## Directions for this task
Give an exact copy of the lines from the beginning of the listing below to the "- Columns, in" line, inclusive.

## Given data
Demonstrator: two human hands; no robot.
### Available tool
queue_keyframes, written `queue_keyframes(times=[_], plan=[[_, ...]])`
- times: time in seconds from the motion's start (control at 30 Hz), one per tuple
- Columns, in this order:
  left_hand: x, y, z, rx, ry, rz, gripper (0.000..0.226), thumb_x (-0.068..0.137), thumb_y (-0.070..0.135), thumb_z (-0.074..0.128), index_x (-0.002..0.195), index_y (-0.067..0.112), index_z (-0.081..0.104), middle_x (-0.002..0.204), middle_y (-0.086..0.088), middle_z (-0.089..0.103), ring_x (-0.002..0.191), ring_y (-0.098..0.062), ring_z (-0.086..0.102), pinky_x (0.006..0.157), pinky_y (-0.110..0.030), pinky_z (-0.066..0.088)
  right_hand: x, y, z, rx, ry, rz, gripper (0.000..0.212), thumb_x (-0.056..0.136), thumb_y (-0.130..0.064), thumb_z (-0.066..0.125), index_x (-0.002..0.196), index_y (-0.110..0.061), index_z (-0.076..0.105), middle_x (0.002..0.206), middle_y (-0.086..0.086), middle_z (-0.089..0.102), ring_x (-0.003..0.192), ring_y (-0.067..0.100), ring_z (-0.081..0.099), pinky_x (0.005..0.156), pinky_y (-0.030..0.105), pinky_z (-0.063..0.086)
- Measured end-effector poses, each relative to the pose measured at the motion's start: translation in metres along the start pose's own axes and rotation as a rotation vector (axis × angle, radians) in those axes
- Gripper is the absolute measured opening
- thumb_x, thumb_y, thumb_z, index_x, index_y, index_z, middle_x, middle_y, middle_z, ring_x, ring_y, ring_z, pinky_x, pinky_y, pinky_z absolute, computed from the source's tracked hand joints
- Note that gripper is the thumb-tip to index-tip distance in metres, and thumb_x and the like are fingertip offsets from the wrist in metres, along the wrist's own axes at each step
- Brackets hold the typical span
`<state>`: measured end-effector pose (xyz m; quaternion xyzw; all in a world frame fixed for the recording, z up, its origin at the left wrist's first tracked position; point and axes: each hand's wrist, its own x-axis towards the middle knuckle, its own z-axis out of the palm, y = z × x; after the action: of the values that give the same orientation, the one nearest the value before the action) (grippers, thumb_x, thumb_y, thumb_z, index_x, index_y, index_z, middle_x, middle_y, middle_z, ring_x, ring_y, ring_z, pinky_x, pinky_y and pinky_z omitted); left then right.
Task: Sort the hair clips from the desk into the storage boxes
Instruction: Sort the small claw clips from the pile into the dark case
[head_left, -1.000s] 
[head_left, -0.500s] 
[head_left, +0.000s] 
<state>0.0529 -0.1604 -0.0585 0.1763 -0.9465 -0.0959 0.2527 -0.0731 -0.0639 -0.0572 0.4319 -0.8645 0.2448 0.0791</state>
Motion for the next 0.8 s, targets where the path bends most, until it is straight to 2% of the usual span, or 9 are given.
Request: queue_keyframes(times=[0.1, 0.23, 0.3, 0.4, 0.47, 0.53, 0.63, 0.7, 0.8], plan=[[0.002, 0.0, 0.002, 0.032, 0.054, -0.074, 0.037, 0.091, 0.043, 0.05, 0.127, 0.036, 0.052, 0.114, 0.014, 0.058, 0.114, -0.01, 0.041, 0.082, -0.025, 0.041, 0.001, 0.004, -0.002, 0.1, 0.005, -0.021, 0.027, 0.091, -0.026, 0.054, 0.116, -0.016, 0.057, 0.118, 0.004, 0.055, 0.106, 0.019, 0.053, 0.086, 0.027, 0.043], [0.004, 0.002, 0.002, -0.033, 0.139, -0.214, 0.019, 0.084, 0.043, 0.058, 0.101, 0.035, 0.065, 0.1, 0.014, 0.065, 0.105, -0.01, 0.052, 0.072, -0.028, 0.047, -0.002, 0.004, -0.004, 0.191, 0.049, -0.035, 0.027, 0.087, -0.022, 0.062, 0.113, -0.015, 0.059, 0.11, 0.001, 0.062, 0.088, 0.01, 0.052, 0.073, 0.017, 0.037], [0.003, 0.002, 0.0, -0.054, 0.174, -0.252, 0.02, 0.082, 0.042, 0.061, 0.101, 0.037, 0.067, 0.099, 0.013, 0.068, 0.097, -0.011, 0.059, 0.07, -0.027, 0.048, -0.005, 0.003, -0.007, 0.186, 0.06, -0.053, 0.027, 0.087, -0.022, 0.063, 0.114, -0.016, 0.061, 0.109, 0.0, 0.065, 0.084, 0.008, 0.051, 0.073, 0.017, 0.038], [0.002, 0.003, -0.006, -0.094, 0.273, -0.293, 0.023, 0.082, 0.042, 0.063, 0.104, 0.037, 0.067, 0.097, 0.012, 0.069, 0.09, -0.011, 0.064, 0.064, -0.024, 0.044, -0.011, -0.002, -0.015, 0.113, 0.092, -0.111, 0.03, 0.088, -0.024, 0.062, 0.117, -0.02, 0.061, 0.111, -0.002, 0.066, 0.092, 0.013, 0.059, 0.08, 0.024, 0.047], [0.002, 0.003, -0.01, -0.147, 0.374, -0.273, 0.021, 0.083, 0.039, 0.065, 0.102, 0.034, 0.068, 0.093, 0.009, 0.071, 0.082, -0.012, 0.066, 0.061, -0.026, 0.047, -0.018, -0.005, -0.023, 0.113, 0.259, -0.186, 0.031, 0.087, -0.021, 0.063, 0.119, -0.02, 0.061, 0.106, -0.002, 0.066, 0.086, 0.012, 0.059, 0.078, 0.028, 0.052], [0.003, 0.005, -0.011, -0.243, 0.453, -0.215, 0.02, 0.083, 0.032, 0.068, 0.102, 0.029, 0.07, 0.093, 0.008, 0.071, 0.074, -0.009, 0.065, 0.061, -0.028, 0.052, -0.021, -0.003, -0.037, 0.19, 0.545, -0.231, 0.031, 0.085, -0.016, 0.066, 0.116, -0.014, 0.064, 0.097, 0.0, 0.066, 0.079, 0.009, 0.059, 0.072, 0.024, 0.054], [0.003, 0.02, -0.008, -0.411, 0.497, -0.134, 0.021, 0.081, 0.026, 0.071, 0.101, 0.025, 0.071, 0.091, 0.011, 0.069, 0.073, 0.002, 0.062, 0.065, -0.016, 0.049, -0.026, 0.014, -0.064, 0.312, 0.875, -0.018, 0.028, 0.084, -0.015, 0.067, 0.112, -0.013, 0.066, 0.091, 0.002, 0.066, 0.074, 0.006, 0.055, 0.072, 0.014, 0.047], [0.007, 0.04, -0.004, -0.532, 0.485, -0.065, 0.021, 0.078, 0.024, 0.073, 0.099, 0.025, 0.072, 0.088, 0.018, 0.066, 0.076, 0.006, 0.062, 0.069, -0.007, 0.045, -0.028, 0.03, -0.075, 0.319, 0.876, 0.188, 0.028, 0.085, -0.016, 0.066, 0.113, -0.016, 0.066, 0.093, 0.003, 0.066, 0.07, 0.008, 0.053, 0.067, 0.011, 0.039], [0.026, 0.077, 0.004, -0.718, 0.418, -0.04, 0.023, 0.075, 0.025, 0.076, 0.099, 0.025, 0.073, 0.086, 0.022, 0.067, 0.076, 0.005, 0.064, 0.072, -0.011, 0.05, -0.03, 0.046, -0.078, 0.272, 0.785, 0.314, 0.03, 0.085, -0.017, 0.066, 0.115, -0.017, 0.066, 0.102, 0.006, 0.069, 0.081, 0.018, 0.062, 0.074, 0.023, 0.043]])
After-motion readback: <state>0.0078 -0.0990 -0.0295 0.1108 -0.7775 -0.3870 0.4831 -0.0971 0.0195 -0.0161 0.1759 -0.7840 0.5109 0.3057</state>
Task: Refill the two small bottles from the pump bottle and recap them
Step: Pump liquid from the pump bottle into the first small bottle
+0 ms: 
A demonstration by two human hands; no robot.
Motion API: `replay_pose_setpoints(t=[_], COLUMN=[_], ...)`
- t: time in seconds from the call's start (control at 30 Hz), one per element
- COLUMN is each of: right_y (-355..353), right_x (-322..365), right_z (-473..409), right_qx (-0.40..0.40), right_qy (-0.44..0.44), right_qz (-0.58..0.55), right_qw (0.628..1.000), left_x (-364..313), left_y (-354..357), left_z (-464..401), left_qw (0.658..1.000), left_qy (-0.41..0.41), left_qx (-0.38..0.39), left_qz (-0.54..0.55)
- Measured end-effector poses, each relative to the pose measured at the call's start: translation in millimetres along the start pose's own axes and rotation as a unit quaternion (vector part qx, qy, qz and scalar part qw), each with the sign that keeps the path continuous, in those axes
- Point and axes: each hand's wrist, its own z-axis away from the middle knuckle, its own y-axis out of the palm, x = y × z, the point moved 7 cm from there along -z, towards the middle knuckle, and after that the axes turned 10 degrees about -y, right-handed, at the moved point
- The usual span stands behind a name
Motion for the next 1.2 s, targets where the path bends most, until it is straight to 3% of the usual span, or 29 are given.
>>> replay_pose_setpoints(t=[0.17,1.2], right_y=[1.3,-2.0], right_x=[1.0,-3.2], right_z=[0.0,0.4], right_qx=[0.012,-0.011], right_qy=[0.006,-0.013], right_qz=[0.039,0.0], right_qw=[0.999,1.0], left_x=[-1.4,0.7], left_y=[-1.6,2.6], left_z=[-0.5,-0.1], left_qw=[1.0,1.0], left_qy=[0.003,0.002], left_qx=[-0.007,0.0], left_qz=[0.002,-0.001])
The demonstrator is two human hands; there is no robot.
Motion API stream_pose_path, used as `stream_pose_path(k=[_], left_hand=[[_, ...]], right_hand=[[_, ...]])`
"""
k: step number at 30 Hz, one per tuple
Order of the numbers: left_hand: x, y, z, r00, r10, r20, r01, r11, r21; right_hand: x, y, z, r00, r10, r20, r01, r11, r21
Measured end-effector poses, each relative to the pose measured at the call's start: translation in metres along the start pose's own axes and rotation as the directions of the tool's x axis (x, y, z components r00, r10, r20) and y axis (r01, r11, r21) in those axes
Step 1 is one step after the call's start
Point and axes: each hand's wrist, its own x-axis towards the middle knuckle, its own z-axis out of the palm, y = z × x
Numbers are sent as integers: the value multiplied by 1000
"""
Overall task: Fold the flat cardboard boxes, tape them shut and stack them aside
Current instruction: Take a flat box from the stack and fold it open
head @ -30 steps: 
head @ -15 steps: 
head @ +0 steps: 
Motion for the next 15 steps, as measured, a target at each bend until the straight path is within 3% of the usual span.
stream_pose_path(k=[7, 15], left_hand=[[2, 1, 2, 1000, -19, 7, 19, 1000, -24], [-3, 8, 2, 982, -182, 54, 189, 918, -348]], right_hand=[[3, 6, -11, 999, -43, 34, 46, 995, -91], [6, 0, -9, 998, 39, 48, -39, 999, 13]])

## Result of the exercise
Demonstrator: two human hands; no robot.
### Available tool
queue_keyframes, written `queue_keyframes(times=[_], plan=[[_, ...]])`
- times: time in seconds from the motion's start (control at 30 Hz), one per tuple
- Columns, in this order:

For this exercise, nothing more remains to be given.